Let us know roughly how old you think they are and how independent of adults and then we can help advise on what to do for the best.

Are they safe from preditors in the rabbit hutch as far as cats etc go at night. If in doubt it might be an idea to bring them inside to be safe.

Keep us posted as to what the situation is.

Thanks for trying to help these poor youngsters.

Janet


----------



## Charis (Feb 11, 2007)

Are you feeding them Heather? Do they know how to eat on their own?


----------



## heather22 (Aug 20, 2011)

Hello, thank you for your replies yes i am in the U/K police said he can shoot in is own garden only, sadly this doesnt protect the birds that land on this mans roof. The doves are eating seed and water on their own i have ordered a avairy mesh pen with a mesh flooring to keep them safe and give some freedom during the day. I fear both parents have died but today a dove appearared on my roof it looks like the youngster that fledged from my dovecote not sure what the best move would be in favour of the birds.


----------



## Jay3 (May 4, 2008)

I'm so sorry this is happening. What a hateful person your neighbor is. Probably isn't safe for you to be feeding the birds. If they go over to his place, he'll shoot them. I hate that there are people in the world like this.


----------



## pidgey boy (Dec 23, 2010)

i feel bad just reading this poor pigeons  well how are the other pigeons going? and i cant believe that someone would shoot an innocent bird just for nesting that is so cruel.


----------



## amyable (Jul 7, 2007)

Hi Heather,

That's a good idea to set them up in an aviary for some protection while they grow stronger. I wonder if you put a band on them does that afford them any protection from your neighbour if they're deemed to be 'owned'?
I find it hard to believe he can still shoot birds just for landing on his roof. The law's an ass.
That doesn't give me any hope for stopping this woman I know from shooting Woodies just because they poop on her lawn! Very sad.
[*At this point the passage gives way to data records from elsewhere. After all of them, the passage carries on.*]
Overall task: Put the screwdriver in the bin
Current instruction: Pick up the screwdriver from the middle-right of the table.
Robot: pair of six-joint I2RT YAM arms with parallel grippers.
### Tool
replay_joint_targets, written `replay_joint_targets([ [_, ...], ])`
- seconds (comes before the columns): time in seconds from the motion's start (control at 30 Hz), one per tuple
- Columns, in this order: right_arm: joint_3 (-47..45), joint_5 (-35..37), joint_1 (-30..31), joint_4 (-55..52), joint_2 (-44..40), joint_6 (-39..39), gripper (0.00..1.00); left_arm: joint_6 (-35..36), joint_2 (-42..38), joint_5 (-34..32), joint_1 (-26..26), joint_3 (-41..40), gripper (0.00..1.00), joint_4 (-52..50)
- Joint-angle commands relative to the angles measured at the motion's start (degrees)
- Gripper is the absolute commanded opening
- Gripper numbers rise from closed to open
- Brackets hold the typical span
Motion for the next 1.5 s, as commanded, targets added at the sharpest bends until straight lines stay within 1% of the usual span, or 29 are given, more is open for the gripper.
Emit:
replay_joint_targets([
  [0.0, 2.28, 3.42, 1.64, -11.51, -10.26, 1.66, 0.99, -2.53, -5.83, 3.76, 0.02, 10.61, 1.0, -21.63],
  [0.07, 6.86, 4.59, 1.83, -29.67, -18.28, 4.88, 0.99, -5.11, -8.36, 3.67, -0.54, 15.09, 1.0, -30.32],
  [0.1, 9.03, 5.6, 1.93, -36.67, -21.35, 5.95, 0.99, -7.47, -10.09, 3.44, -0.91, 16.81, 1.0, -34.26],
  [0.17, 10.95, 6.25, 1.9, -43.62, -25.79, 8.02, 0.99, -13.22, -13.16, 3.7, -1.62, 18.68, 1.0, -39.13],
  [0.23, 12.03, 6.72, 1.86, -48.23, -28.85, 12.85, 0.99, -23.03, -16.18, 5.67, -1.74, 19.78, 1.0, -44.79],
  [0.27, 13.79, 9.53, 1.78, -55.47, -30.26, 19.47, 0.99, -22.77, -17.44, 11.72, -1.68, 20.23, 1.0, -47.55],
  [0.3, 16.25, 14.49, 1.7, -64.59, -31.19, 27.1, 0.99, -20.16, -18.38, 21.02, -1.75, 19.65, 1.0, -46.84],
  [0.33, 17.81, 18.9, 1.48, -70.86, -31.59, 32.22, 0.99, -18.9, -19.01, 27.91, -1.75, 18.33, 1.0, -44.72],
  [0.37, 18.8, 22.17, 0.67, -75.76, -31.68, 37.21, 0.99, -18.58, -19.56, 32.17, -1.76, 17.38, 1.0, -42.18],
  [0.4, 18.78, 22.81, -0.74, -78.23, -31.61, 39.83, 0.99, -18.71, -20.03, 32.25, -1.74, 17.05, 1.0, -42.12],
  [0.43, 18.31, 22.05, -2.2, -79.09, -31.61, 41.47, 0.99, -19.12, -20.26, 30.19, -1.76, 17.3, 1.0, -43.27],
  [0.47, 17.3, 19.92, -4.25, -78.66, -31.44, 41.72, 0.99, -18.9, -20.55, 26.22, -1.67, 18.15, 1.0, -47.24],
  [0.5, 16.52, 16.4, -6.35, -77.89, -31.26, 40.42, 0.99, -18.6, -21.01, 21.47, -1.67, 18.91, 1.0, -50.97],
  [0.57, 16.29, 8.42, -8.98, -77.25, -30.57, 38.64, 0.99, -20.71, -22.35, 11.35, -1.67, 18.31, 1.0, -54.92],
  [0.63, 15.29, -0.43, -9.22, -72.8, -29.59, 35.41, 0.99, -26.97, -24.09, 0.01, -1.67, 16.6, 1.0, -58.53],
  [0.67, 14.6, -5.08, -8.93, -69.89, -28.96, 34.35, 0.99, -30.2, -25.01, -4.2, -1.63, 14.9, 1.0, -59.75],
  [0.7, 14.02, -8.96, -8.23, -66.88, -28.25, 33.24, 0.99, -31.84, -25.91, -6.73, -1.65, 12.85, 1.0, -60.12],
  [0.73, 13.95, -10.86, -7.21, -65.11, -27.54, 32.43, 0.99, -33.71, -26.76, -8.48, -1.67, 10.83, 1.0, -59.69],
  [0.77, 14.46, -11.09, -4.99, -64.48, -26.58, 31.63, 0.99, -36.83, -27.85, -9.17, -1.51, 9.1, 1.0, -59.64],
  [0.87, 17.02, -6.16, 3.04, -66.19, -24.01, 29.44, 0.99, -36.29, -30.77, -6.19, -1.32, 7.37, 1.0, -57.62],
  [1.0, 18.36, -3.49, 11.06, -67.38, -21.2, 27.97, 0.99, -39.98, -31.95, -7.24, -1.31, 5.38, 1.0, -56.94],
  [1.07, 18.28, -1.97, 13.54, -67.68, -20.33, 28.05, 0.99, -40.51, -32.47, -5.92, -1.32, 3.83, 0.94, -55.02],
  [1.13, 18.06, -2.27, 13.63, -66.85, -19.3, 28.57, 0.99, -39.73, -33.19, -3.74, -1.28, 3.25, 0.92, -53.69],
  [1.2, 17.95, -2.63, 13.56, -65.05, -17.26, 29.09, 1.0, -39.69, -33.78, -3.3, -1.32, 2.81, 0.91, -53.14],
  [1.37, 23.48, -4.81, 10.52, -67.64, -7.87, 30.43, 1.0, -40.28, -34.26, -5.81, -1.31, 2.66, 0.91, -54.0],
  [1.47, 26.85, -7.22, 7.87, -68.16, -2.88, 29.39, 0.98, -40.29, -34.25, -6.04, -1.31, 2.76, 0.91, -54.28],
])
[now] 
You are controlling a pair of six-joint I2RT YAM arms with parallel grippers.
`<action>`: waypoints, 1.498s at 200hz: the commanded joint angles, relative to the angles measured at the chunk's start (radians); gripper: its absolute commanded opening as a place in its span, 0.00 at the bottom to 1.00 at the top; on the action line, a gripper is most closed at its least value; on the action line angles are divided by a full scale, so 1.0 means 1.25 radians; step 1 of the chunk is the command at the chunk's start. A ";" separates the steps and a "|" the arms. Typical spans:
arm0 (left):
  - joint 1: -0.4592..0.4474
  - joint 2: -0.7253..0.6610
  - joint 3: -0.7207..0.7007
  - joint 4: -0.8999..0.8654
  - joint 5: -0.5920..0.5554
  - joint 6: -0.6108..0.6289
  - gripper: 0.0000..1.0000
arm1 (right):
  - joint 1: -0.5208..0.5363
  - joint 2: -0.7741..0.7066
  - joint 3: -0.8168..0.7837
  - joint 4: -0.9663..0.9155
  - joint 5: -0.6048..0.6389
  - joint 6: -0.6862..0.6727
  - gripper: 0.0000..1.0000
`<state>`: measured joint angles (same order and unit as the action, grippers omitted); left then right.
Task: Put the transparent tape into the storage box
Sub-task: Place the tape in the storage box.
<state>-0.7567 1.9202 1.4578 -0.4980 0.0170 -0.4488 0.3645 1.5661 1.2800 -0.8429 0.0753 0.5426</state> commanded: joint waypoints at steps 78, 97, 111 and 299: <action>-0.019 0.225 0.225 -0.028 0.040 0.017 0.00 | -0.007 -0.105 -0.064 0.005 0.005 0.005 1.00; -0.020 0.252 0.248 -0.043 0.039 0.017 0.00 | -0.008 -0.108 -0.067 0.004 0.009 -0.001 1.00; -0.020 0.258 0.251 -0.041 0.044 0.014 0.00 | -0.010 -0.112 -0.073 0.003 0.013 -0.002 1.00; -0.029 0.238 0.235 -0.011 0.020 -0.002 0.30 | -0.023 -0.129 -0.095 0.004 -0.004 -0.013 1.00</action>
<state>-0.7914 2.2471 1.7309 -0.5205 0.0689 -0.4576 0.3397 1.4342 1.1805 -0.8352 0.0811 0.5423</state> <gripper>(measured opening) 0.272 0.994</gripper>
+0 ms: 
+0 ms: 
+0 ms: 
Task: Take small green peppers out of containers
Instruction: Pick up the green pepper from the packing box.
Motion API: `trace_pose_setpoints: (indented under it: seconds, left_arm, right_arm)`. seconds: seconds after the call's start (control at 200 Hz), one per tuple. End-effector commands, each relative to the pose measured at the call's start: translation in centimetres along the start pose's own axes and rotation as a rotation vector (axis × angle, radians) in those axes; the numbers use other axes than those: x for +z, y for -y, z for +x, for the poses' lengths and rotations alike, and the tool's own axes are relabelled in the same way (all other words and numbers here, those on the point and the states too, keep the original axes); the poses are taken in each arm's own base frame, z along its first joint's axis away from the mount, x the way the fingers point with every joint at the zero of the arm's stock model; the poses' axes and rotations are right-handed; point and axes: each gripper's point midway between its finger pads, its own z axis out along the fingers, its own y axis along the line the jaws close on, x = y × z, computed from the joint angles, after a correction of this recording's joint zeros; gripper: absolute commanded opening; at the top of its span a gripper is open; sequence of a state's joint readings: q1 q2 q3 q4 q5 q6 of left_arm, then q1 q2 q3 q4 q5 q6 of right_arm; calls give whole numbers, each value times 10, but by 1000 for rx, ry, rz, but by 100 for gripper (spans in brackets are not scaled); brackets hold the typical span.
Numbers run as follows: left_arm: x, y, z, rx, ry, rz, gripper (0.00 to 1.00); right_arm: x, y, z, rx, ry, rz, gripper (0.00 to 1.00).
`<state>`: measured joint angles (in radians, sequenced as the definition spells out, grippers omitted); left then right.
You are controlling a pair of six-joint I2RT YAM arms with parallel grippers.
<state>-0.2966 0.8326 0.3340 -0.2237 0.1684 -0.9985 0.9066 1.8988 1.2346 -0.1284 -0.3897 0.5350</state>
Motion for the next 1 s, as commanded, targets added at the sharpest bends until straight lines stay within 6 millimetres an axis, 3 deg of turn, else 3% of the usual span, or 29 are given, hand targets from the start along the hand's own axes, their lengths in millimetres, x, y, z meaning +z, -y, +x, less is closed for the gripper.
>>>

Does this man put food out in his garden as I was wondering why the Doves would bother landing there otherwise. I don't suppose he can be persuaded not to do so to at least give the Doves a fair chance of living in peace as they're meant to symbolise.
I'm at a loss as to what to suggest as personally I would always be on edge seeing my birds going anywhere near his property.

Apart from stopping feeding to stop them coming which is too sad to think of doing. Or maybe introduce them into your dovecote when they're a bit older and keep them protected in there while they get used to seeing this as their home and regular food source so they don't need to go elsewhere to forage.

Hopefully others can come up with some ideas to help these poor birds.

Janet


----------